There’s a lot of preparatory work that goes into running the KSC Bookstore, according to Nichols.
Nichols and his staff began prepping the store in May. Usually, the bookstore would start prepping for the fall semester in March.
The KSC Bookstore has to order books for over 1,000 sections of classes and has to coordinate with the needs of KSC faculty and staff, most of which were not at KSC during the summer.
This can cause some confusion, but Nichols says that this comes with the transition period.
B&NC brought some benefits to the KSC Bookstore. The bookstore can now price match with Amazon.
Nichols said there are more books available for rent and more digital titles than before.
Eighty-three percent of titles offered in the store can be rented, and 33 percent of titles are available digitally.
Nichols said these first few weeks are their busiest time of the season by far.
With long lines wrapped around the store for most of this week, some students stood patiently, while others expressed their frustrations to others in the queue.
KSC junior and bookstore employee Dylan Rychlik helped prepare the store over the summer.
He said they had to move and stock books, clean up and rearrange the store and pull orders for student pick up.
He said he likes his job, but there have been some rough times this week because students have gotten upset that the store doesn’t have their books or supplies yet.
“Especially the [first-years],” he said. “It’s something they don’t want to hear. It’s stressful for both of us, we want things to go as planned.”
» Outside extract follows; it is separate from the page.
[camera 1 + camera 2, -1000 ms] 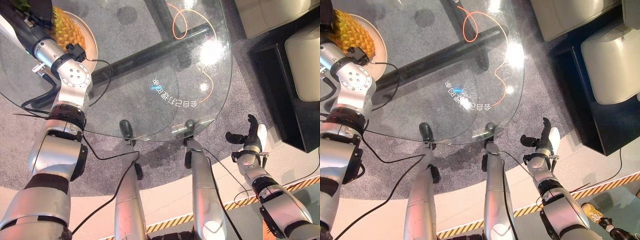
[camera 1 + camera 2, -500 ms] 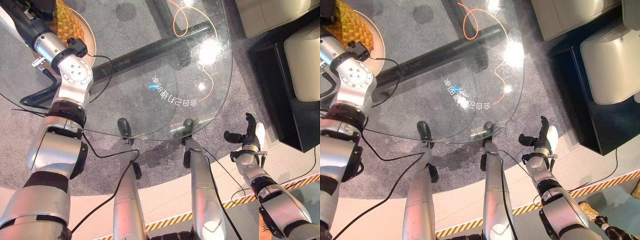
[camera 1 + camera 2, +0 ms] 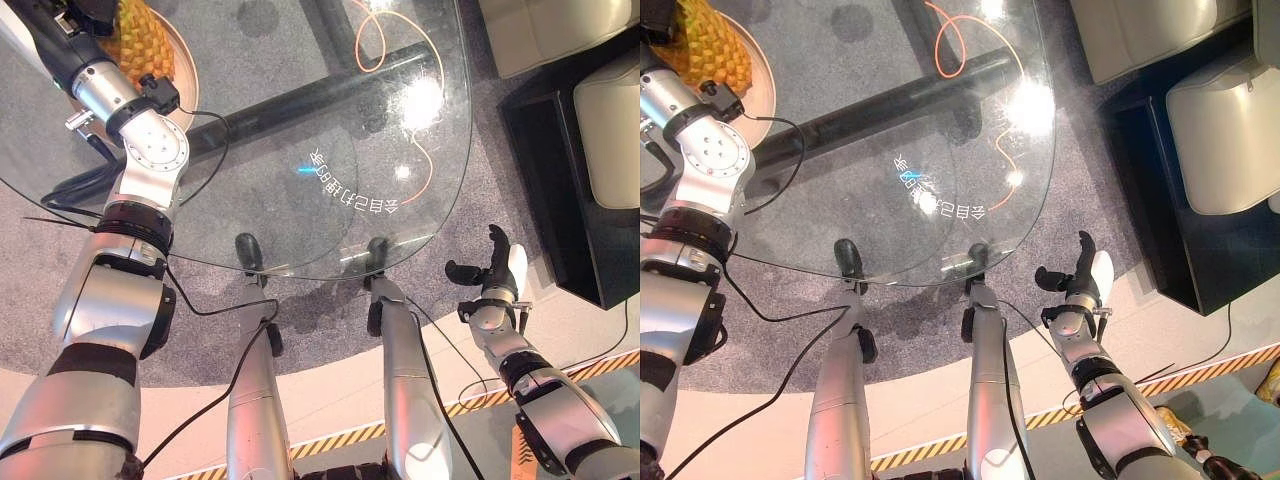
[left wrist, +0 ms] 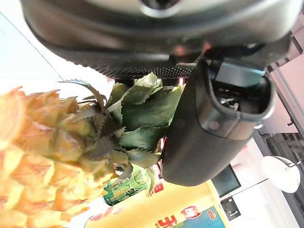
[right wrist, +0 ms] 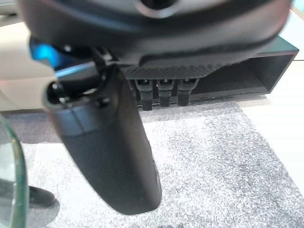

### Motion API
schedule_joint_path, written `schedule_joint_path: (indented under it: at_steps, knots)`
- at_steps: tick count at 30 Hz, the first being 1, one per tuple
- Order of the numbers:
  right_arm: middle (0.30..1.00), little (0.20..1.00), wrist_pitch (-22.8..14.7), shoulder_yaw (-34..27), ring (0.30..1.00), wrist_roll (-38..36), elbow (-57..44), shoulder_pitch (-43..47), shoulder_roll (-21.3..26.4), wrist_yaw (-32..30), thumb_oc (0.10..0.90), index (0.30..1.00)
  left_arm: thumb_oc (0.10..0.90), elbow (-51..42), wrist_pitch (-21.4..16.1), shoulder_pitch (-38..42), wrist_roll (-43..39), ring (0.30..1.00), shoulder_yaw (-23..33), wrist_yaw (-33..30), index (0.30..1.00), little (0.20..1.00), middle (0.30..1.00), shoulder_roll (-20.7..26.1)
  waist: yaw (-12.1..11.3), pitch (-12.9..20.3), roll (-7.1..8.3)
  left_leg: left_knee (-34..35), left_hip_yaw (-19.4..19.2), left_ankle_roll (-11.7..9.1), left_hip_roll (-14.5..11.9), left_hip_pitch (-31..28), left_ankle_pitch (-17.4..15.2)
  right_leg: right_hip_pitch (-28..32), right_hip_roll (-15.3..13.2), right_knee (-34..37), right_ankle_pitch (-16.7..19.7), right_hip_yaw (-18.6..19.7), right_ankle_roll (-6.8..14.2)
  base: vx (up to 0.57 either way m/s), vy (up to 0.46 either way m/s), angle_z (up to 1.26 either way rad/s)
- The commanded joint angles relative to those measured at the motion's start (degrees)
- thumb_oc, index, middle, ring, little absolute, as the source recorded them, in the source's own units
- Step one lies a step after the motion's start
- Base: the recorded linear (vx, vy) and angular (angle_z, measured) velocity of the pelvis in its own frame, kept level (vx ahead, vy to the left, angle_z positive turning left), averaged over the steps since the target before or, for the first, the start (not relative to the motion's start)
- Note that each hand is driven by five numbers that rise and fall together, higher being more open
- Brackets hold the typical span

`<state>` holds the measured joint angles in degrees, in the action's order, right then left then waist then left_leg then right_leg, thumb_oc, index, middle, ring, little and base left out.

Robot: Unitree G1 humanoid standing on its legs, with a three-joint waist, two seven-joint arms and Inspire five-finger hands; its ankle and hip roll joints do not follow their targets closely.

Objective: Pick up the fruit to the plate

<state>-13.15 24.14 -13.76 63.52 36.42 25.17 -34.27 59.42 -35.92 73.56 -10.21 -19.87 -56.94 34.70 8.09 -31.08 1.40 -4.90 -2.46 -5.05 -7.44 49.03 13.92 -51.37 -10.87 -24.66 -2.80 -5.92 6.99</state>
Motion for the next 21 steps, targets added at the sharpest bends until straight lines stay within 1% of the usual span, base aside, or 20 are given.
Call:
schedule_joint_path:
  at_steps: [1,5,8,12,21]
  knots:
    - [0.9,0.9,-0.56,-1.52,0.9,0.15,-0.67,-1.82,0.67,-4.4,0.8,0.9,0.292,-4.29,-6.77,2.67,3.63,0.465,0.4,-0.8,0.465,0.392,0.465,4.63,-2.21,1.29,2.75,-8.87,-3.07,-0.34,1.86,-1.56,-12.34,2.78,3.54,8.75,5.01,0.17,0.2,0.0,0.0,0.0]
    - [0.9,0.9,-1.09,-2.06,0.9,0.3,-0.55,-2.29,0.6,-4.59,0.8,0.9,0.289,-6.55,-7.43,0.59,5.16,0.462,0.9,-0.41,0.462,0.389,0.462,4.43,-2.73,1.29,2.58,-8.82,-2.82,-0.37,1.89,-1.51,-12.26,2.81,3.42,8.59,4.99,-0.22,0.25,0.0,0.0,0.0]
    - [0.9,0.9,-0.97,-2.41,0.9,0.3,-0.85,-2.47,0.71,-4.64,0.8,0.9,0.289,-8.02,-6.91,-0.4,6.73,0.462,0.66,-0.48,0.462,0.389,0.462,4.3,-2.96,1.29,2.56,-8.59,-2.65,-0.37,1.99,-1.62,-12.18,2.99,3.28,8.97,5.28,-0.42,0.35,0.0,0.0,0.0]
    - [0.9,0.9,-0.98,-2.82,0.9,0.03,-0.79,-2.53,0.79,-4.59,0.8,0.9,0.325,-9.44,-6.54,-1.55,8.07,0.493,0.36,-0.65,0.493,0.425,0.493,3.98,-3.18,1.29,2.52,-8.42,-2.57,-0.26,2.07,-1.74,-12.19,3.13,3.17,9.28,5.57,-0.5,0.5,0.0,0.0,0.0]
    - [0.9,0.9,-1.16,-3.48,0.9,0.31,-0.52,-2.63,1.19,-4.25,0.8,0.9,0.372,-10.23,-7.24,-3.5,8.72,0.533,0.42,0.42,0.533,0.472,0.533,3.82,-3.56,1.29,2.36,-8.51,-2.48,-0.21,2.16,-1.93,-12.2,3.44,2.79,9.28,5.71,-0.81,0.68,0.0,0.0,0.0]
Some students left the bookstore content; others left frustrated. KSC junior Dorothy Arroyo said the store was “better tenfold.” Arroyo said she enjoys the new store’s ability to price match with Amazon.
KSC junior Benjamin Buckley was not quite satisfied with his visit to the bookstore.
“The organization needs to be better,” he said. Buckley had trouble finding some of his books.
He said he wandered around for a while to find a book for his Holocaust and genocide studies class. He eventually found it, but it was in the wrong section.
Buckley was also disappointed with the store’s art supplies section.
“It didn’t seem like they had a lot of [art] supplies,” he said. He was unable to find a canvas that he needed.
One thing that Buckley was impressed with was the bookstore’s absorption of the Owl’s Roost, Keene State’s old convenience store.
“Anything was better than what we had,” he said.
He said the Owl’s Roost was too expensive and sometimes had expired snacks.
Buckley said he thinks that the food in the new bookstore is better priced and it has a better variety of items.
The KSC Bookstore under B&NC tenure has just begun. If students need any textbooks, they will be able to find them on the first floor of the student center.